Personal information
- Full name: Henry Francis Vallence
- Nickname: Soapy
- Born: 4 June 1905 Bacchus Marsh, Victoria
- Died: 25 July 1991 (aged 86)
- Original team: Bacchus Marsh (BFL)
- Height: 183 cm (6 ft 0 in)
- Weight: 80 kg (176 lb)
- Position: Full forward

Playing career^{1}
- Years: Club / Games (Goals)
- 1926–1938: Carlton / 204 (722)
- 1939-1941: Williamstown / 61 (337)
- 1945-1946: Brighton / 21 (88)
- Total:  / 286 (1147)

Representative team honours
- Years: Team / Games (Goals)
- Victoria / 4 (19)
- ^{1} Playing statistics correct to the end of 1938.

Career highlights
- Carlton premiership player (1938); VFL leading goalkicker 1931; Carlton leading goalkicker 1929, 1931–1933, 1935–1938; Carlton Hall of Fame (1987); Carlton Team of the 20th Century;

= Harry Vallence =

Australian rules footballer (1905–1991)

Henry Francis "Soapy" Vallence (4 June 1905 – 25 July 1991) was a champion Australian rules footballer in the Victorian Football League (VFL) and the Victorian Football Association (VFA). He played at full-forward for the VFL's Carlton Football Club in the 1930s, and in the 1940s for the VFA's Williamstown and Brighton Football Clubs.

==Family==
The son of Michael Vallence and Mary Ann Vallence, née Pattinson, Henry Francis Vallence was born in Bacchus Marsh, Victoria, on 4 June 1905.
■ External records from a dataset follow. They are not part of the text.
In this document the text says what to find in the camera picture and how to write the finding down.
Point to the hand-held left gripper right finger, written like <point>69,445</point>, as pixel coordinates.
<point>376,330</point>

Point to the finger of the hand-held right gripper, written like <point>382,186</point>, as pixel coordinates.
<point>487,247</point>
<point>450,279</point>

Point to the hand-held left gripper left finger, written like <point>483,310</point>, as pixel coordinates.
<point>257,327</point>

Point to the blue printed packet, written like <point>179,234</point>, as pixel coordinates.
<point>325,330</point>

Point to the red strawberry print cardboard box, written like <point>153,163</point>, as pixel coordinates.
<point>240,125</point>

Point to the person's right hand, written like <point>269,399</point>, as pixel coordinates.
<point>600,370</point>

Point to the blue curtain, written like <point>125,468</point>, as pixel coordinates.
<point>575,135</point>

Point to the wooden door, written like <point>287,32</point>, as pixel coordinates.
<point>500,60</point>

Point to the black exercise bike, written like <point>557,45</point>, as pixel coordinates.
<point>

He married Lorna Josephine Bliss (1915–1996) on 17 June 1940.

==Football==
===Carlton (VFL)===
Originally from Bacchus Marsh, in 1926 he came to Carlton as a half-forward. He soon moved to full-forward, where he became known for his safe hands and mighty kick. He kicked 11 goals in a match on four occasions—twice in finals.

=== Williamstown (VFA)===
In 1937, he left Carlton to play with Williamstown Football Club in the Victorian Football Association as captain-coach. His dispute with Carlton arising when he returned from representing Victoria in an interstate match to find himself selected at centre half-back in the seconds' grade.

===Carlton (VFL)===
He was lured back to Carlton for the 1938 season, helping to secure the Blues' first premiership in 23 years.

===Williamstown (VFA)===
Vallence returned again to Williamstown in 1939, this time playing under the Association's throw-pass rules adopted in 1938. In 1939, Vallence kicked 133 goals and helped Williamstown to a premiership, and he kicked another 111 goals in 1940. On 24 May 1941, Vallence achieved two significant milestones: he kicked a career-high twenty goals against Sandringham and brought up his 1000th career goal across both the League and Association. His career with Williamstown ended after 1941, when the competition went into recess during World War II.

===Carlton (VFL)===
He was captain-coach of the Carlton Reserves for three seasons (1942–1944).

===Brighton (VFA)===
Vallence resumed playing after World War II as the captain-coach at Brighton, where he played his last game in 1946 (kicking 11 goals).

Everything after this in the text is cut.